*** Data extracts ***

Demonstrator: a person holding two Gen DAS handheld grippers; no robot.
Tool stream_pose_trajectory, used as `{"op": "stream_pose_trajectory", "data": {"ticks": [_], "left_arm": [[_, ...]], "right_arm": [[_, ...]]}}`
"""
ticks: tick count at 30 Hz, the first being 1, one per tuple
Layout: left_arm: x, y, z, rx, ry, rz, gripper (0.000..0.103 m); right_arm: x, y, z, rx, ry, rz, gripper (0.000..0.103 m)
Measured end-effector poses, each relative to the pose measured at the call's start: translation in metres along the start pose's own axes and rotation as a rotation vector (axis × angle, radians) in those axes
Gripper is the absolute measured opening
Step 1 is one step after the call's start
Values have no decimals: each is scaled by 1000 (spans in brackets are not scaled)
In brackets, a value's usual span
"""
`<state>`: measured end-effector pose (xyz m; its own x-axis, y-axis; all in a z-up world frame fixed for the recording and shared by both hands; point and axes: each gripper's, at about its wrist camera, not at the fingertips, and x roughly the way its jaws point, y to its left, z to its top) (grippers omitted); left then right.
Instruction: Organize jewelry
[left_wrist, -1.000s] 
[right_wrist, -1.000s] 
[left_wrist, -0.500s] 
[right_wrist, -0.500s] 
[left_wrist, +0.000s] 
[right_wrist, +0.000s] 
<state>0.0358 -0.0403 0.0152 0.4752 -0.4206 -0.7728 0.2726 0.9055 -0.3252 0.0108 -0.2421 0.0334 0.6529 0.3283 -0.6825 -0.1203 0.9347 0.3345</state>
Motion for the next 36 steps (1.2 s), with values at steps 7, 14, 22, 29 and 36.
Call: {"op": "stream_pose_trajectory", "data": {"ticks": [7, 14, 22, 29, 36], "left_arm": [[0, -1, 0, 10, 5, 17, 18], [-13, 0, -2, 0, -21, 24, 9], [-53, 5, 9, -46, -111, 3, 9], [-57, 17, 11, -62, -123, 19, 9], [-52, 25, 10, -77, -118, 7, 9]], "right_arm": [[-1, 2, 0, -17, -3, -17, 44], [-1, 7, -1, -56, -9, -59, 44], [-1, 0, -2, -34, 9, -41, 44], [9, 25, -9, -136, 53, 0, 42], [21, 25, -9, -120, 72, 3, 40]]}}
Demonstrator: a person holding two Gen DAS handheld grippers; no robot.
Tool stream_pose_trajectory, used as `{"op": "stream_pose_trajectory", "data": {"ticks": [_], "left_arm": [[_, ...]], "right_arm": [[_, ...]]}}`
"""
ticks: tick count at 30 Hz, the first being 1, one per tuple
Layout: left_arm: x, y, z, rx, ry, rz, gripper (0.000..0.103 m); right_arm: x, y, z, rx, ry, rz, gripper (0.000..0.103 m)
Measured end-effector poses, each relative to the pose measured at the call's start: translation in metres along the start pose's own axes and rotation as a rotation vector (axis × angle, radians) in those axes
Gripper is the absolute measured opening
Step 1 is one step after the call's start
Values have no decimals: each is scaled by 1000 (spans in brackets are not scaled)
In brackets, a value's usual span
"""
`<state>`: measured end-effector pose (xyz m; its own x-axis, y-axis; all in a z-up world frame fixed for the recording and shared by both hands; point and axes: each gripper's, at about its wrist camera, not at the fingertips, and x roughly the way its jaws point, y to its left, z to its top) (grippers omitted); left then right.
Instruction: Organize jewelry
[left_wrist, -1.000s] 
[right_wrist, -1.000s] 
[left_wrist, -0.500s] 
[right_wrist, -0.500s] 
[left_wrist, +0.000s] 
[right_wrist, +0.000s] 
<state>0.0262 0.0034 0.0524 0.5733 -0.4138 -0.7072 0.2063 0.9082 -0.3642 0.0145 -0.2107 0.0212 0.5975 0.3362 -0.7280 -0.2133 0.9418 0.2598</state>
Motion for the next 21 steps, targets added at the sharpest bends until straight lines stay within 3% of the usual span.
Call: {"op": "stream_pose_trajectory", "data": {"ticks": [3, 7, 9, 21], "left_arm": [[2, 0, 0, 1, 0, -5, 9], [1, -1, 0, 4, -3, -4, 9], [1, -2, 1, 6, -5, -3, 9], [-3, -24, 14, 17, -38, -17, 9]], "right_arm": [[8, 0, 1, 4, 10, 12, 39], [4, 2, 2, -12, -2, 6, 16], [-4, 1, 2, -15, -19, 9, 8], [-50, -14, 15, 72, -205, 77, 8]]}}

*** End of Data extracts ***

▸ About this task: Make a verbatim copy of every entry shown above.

▸ Response below:
Demonstrator: a person holding two Gen DAS handheld grippers; no robot.
Tool stream_pose_trajectory, used as `{"op": "stream_pose_trajectory", "data": {"ticks": [_], "left_arm": [[_, ...]], "right_arm": [[_, ...]]}}`
"""
ticks: tick count at 30 Hz, the first being 1, one per tuple
Layout: left_arm: x, y, z, rx, ry, rz, gripper (0.000..0.103 m); right_arm: x, y, z, rx, ry, rz, gripper (0.000..0.103 m)
Measured end-effector poses, each relative to the pose measured at the call's start: translation in metres along the start pose's own axes and rotation as a rotation vector (axis × angle, radians) in those axes
Gripper is the absolute measured opening
Step 1 is one step after the call's start
Values have no decimals: each is scaled by 1000 (spans in brackets are not scaled)
In brackets, a value's usual span
"""
`<state>`: measured end-effector pose (xyz m; its own x-axis, y-axis; all in a z-up world frame fixed for the recording and shared by both hands; point and axes: each gripper's, at about its wrist camera, not at the fingertips, and x roughly the way its jaws point, y to its left, z to its top) (grippers omitted); left then right.
Instruction: Organize jewelry
[left_wrist, -1.000s] 
[right_wrist, -1.000s] 
[left_wrist, -0.500s] 
[right_wrist, -0.500s] 
[left_wrist, +0.000s] 
[right_wrist, +0.000s] 
<state>0.0358 -0.0403 0.0152 0.4752 -0.4206 -0.7728 0.2726 0.9055 -0.3252 0.0108 -0.2421 0.0334 0.6529 0.3283 -0.6825 -0.1203 0.9347 0.3345</state>
Motion for the next 36 steps (1.2 s), with values at steps 7, 14, 22, 29 and 36.
Call: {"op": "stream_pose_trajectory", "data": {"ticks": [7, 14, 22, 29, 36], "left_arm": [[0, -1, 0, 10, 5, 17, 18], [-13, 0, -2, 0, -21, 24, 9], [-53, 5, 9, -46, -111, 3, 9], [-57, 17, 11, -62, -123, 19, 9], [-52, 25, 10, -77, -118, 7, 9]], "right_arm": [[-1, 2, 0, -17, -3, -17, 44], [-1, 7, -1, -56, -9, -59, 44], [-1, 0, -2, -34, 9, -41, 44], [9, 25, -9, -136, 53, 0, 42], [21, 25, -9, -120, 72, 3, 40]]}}
Demonstrator: a person holding two Gen DAS handheld grippers; no robot.
Tool stream_pose_trajectory, used as `{"op": "stream_pose_trajectory", "data": {"ticks": [_], "left_arm": [[_, ...]], "right_arm": [[_, ...]]}}`
"""
ticks: tick count at 30 Hz, the first being 1, one per tuple
Layout: left_arm: x, y, z, rx, ry, rz, gripper (0.000..0.103 m); right_arm: x, y, z, rx, ry, rz, gripper (0.000..0.103 m)
Measured end-effector poses, each relative to the pose measured at the call's start: translation in metres along the start pose's own axes and rotation as a rotation vector (axis × angle, radians) in those axes
Gripper is the absolute measured opening
Step 1 is one step after the call's start
Values have no decimals: each is scaled by 1000 (spans in brackets are not scaled)
In brackets, a value's usual span
"""
`<state>`: measured end-effector pose (xyz m; its own x-axis, y-axis; all in a z-up world frame fixed for the recording and shared by both hands; point and axes: each gripper's, at about its wrist camera, not at the fingertips, and x roughly the way its jaws point, y to its left, z to its top) (grippers omitted); left then right.
Instruction: Organize jewelry
[left_wrist, -1.000s] 
[right_wrist, -1.000s] 
[left_wrist, -0.500s] 
[right_wrist, -0.500s] 
[left_wrist, +0.000s] 
[right_wrist, +0.000s] 
<state>0.0262 0.0034 0.0524 0.5733 -0.4138 -0.7072 0.2063 0.9082 -0.3642 0.0145 -0.2107 0.0212 0.5975 0.3362 -0.7280 -0.2133 0.9418 0.2598</state>
Motion for the next 21 steps, targets added at the sharpest bends until straight lines stay within 3% of the usual span.
Call: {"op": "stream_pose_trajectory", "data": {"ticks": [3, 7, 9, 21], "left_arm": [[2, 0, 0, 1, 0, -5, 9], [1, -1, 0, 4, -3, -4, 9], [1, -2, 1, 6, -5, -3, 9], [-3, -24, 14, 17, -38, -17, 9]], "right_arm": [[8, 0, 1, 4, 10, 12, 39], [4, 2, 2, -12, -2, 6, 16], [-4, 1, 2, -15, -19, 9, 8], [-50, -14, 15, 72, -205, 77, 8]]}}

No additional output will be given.